Salario mínimo en Venezuela: un fracaso que nadie analiza
El salario mínimo no es un beneficio, es una restricción
El salario mínimo fue creado con la promesa de elevar el poder adquisitivo de los trabajadores peor pagados. En teoría, protege a quienes tienen menor calificación o experiencia, jóvenes, inmigrantes o empleados a tiempo parcial. Pero la realidad es otra.
Este piso salarial elimina la libertad de contratar en función de la productividad. Cuando el valor del trabajo no justifica ese costo, muchas personas quedan sin empleo formal. La consecuencia: más desempleo o migración hacia la economía informal.
El fracaso histórico en Venezuela
En 1974, Venezuela instauró su primer salario mínimo oficial: 15 bolívares diarios, equivalentes a unos 104 dólares mensuales. Con Hugo Chávez, aumentó a 201 dólares, aunque esos avances se diluyeron con la hiperinflación y la pérdida de valor del bolívar. Hoy, el salario mínimo ronda los 3 dólares, el más bajo de todo Sudamérica.
Contraste con la región:
- Chile: cerca de 598 dólares
- Uruguay: 620 dólares
- Colombia: 446 dólares
- Ecuador: 482 dólares
- Brasil: 298 dólares
- Perú: 335 dólares
- Argentina: 231 dólares
La disparidad no es casualidad. Países con economías más estables protegen su moneda y mantienen salarios mínimos acordes al costo de vida.
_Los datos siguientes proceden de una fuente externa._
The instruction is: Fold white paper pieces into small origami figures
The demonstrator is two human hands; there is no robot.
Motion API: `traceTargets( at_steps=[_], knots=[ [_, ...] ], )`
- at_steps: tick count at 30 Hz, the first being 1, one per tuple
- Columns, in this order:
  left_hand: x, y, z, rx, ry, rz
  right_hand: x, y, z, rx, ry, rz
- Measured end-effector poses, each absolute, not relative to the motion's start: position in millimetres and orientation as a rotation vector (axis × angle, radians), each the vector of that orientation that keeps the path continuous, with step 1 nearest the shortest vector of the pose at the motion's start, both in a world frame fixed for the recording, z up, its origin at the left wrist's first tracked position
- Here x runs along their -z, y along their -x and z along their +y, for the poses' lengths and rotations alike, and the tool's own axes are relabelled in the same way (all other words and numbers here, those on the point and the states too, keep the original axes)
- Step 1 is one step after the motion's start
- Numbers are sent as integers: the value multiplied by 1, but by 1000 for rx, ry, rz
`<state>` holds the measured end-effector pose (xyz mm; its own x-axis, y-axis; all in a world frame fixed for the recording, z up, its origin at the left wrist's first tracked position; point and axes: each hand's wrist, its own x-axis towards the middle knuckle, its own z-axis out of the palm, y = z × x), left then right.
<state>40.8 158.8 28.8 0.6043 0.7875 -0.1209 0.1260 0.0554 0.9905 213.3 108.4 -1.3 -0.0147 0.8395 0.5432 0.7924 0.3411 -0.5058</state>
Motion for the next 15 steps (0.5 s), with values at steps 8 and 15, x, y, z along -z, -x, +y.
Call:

En Venezuela, la hiperinflación destruye cualquier intento real de mejorar el ingreso mínimo.
¿Y qué sigue? Más desempleo y economía informal
En lugar de mejorar condiciones, el salario mínimo artificial empuja a que miles recurran a trabajos sin regulación ni protección. La economía informal crece, y con ella, la inseguridad laboral y la precarización. Mientras se mantenga esta política, seguirá perjudicando a quienes busca proteger.